Long before Seb Coe booked the Olympic circus into Stretford 2012 had
been identified as a key date for sport, or at least for coaching. Joe
Coach looks backwards and forwards while reflecting on the nature of
professionalisation.
Coaching in the UK: several tacks forward and an equal number of tacks back?
The start of a new year, let alone a new decade, does make you look back as well as forward. During the recent break from hostilities I started to reflect on the fact that I have been coaching as a volunteer (and for a few years on part-time wages) for 30 years and began to feel the need to air my views on the future of coaching and particularly progress to date on the development of a fully recognised and professionally regulated occupation and vocation.
Outside coaching – and please bear with me as this is relevant – I have had a career where I have followed a professional programme of education with regular continuing professional development (CPD) and a clear and flexible pathway where different roles and remits are well defined. I have also been an active member of an independent professional body where there are explicit ethical standards and values which are enforced by various regulatory groups. The experience of working within a discernible and defined profession has therefore informed my questions on the future for the full professionalisation of sports coaching but you don’t need my background to be a little concerned.
As it is a new year I shall begin with some positives. It is clear that coming into sports coaching in 2010 is a big improvement from when I started, back in 1980. While I may have wanted to study for a sports coaching degree, the lack of appropriate careers advice at school coupled with the fact that there was only one course that seemed to offer what I required (which I only found out about too late) meant that I followed the tried and trusted route of making coaching a ‘labour of love’, fitting my coaching activities around a full time career in another industry. National governing body (NGB) qualifications, continuous CPD workshops and attendance at various National Coaching Foundation workshops enabled me to just about to keep up to date with the latest developments but attendance for most of these learning opportunities came out of my own pocket. In fact a key moment in my coaching career came in the early 1990s when it became clear that I had to cut back on my coaching activities (which had expanded to take up three or four evenings each week plus most weekends) when family commitments arrived and coaching was burning too big a hole in my pocket.

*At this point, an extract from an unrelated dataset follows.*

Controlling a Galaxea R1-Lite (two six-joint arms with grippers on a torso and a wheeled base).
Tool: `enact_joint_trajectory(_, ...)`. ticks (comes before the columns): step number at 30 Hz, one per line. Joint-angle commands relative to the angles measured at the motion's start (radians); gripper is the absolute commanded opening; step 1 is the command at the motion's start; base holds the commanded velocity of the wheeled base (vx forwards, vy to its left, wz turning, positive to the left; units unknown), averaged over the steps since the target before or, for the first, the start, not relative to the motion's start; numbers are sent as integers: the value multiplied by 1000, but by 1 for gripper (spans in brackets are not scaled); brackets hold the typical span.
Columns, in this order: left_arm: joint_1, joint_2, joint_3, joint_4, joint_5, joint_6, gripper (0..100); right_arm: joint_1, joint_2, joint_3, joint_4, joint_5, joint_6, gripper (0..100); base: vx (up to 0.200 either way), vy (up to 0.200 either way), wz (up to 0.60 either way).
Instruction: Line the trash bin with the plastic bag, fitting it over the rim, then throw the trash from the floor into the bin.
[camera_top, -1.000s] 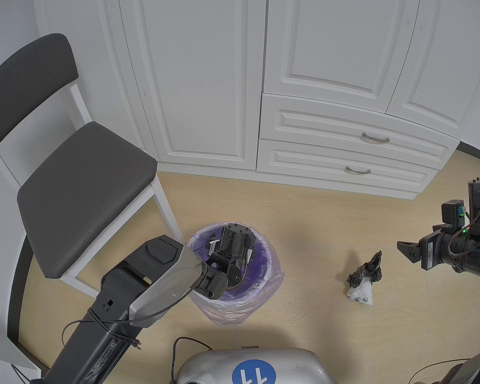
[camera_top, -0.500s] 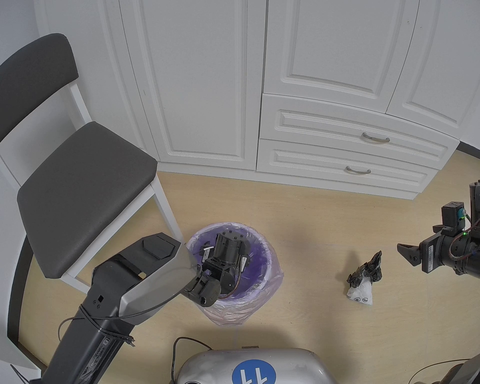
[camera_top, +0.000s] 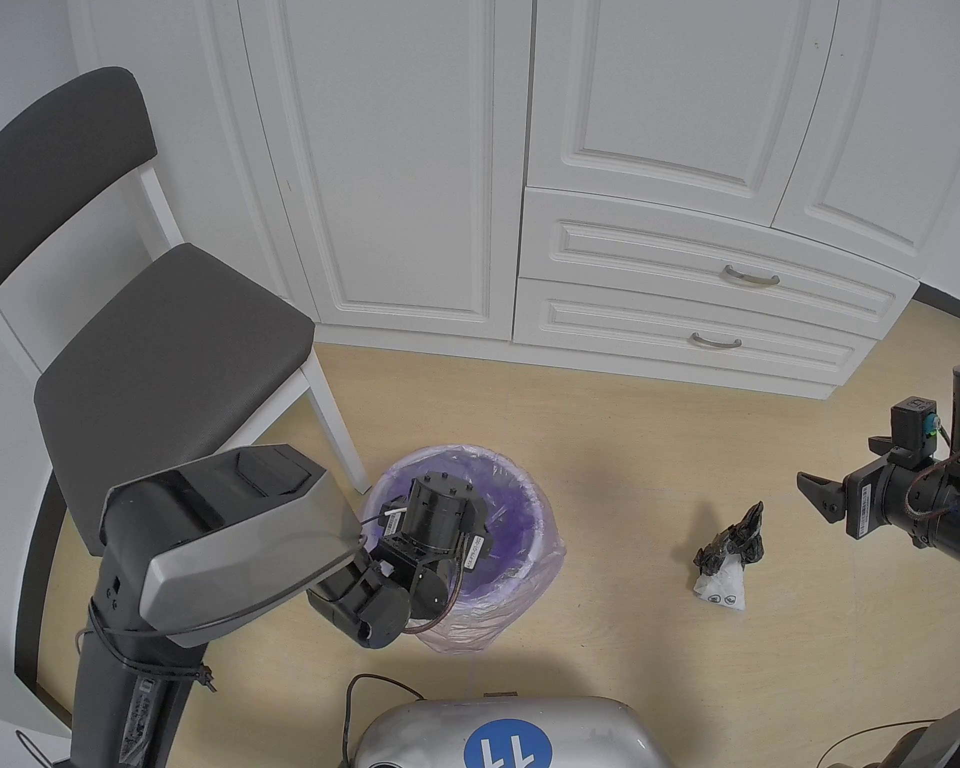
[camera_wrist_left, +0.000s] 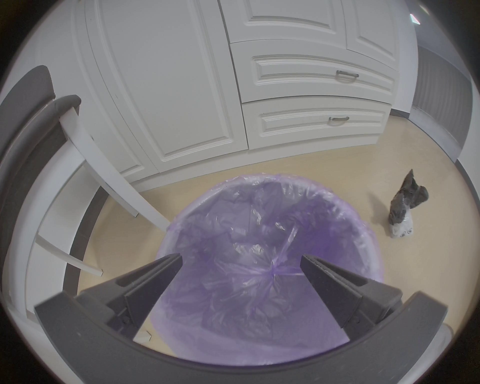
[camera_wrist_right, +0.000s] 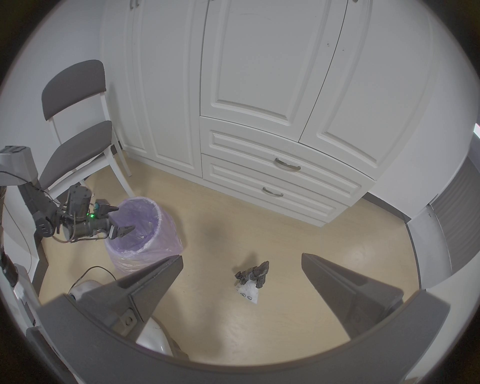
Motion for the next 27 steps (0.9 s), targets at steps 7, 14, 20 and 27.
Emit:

In 2011 I limit my involvement in coaching to just a few hours a week but find a very different situation facing the new coaches who are part of my coaching group and want to follow a career in sports coaching and sports development. For a start , there is a multitude of sports coaching and related degrees on offer on the UCAS website. The fact that many young people have already taken some form of sports leadership certificate at school is hugely beneficial. There are sports scholarships on offer now at a number of different institutions. The careers guidance at school also seems much improved as young people are advised about suitable physical education and related subject options at GCSE and A level. Most significantly, many students staying on to study A levels or more vocational courses have already started their coaches learner journey by enrolling on UK Coaching Certificate (UKCC) Level 1 courses. There also appear to me many more (although often very confusing) sources of funding for young people who are starting out in coaching.
All of which amounts to a vast improvement on the way things were 30 years ago and that is before you acknowledge, and indeed celebrate, the improvement in recognised national coach education standards and the availability of more opportunities to coach, both on a part- and full-time basis, especially in high-performance settings.
However, there is a flip side and on it are some key components that are sadly lacking when we compare coaching to other fully professionalised occupations. Consider a recent quote in Sportscoach UK’s in-house magazine, Coaching Edge, which in summer 2009 (commenting on the future of coaching) said: “We still have a long way to go in British Coaching... we are a long way from the full professionalisation of coaching. We need to improve the recruitment, employment and deployment of coaches because these areas remain problematic and piecemeal.”
In my capacity as a volunteer coach (with aspirations to have followed a part- or full-time route into coaching) I am very confused and frustrated as to why certain aspects of the full professionalisation of coaching seem not to have moved forward or why if steps forward have been taken they were closely followed by several steps back. I remember British Association of Sports Coaches forming in the 1980s and the subsequent formation of British Institute of Sports Coaches, which in turn disappeared. I am not sure if there is a current professional coaching body for sport coaches, although my NGB has an “officially recognised coaches association” which seems to sell insurance and courses on behalf of the NGB but does little else.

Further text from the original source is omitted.